My approach for anything remotely sensitive, or that could be used to gain access to other accounts, is to generate a LastPass password and to memorize a handful of short "salts" that I add to each sensitive password manually + using 2FA wherever it's available.

Obviously there's no 100% secure approach, but at least this makes me sleep better knowing that if LastPass were comprimized, my stored gmail, bank, paypal, work, etc. passwords wouldn't work.

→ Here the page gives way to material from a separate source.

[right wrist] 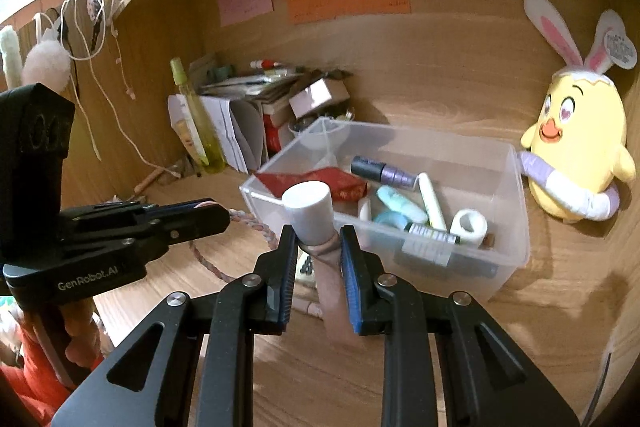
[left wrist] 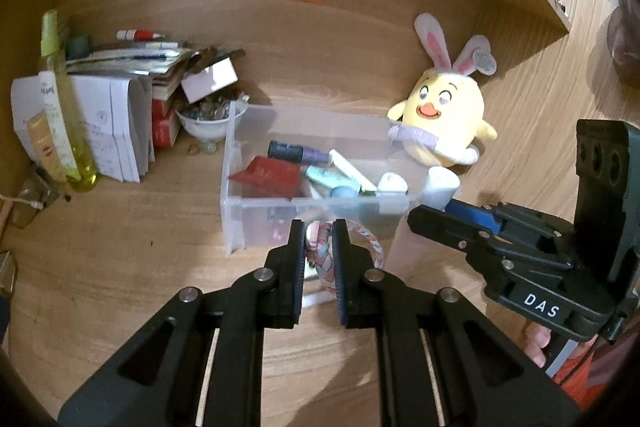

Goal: Organize objects
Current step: 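Carry the pink cord and beige tube into the clear box and open both tools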

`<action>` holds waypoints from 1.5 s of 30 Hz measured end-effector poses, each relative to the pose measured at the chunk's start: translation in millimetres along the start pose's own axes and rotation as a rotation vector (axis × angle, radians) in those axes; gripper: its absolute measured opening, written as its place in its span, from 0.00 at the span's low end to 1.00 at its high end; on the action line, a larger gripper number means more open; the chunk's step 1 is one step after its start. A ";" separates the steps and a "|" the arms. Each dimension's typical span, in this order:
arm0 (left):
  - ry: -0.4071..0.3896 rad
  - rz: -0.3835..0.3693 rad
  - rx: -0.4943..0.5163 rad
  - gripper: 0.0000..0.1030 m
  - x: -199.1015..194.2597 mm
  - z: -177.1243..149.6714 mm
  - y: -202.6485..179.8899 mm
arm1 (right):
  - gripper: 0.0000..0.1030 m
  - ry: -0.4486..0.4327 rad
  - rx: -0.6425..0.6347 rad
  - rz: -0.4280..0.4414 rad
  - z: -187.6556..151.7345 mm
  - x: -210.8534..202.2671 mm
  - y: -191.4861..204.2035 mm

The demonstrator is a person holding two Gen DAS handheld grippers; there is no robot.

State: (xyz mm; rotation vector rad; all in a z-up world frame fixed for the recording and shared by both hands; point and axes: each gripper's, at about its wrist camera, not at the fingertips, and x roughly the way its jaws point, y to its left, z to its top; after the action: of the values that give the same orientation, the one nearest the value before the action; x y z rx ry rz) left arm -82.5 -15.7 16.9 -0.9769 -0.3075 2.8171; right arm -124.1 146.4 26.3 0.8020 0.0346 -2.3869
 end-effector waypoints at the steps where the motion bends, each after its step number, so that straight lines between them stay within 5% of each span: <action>1: -0.003 -0.002 0.000 0.12 0.7 2.5 -0.7 | 0.19 -0.008 -0.002 0.001 2.6 -0.7 -0.3; 19: -0.060 -0.045 0.023 0.12 12.1 52.1 -12.4 | 0.19 -0.112 -0.014 -0.037 45.0 -14.3 -14.8; 30: -0.014 -0.031 0.040 0.12 49.1 66.4 -12.6 | 0.18 -0.161 0.023 -0.112 68.8 -20.8 -43.3; 45: 0.085 -0.001 0.001 0.12 94.2 64.0 8.4 | 0.18 -0.005 -0.019 -0.142 69.8 49.2 -45.9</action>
State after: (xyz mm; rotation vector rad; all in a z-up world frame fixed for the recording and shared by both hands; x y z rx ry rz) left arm -196.4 -14.2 8.0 -1.0925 -0.2964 2.7654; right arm -218.3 142.2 48.4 0.8088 0.1154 -2.5181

Thanks for that tip. I was always worried a lost vault could leak all my accounts in one go but with this trick I think I'm confident enough to start using a password manager.
The only drawback to that is the difficulty of logging in while out of the house (I understand making priority accounts “on site access only” but what about others?) and the fact that you’re deincentivized from making more secure passwords because (even if only subconsciously) you’re going to have to type in all those characters and symbols each time you want to log in.

I think the biggest security failure is session cookies that expire too quickly or too eagerly. Having people need to enter their password so often is more dangerous than keeping them logged in (from the same IP) for a longer period of time.

If my bank would keep me authorized for basic access (review transactions, pay bills, transfer money between own accounts) without logging in each time, but required a password to add a payee or make changes to the account, I’d keep the password in a journal in a safe.

Does make it more vulnerable to things like keylogging - electronic managers skip typing completely. Also it makes people create simpler passwords than they would if it was electronic and becomes pretty unmanageable with a large amount of passwords.

I'm not saying it's the wrong way to go but if electronic password managers "never made sense" then I feel like you don't have the entire picture.

I think the threat from keyloggers is not as severe as the threat from clipboard scrapers. Apple and Google absolutely need to make a secure password transport mechanism to allow one app to fill a field in a web browser or field in another app that does not rely on the clipboard because even just expiring it after n seconds is not secure enough.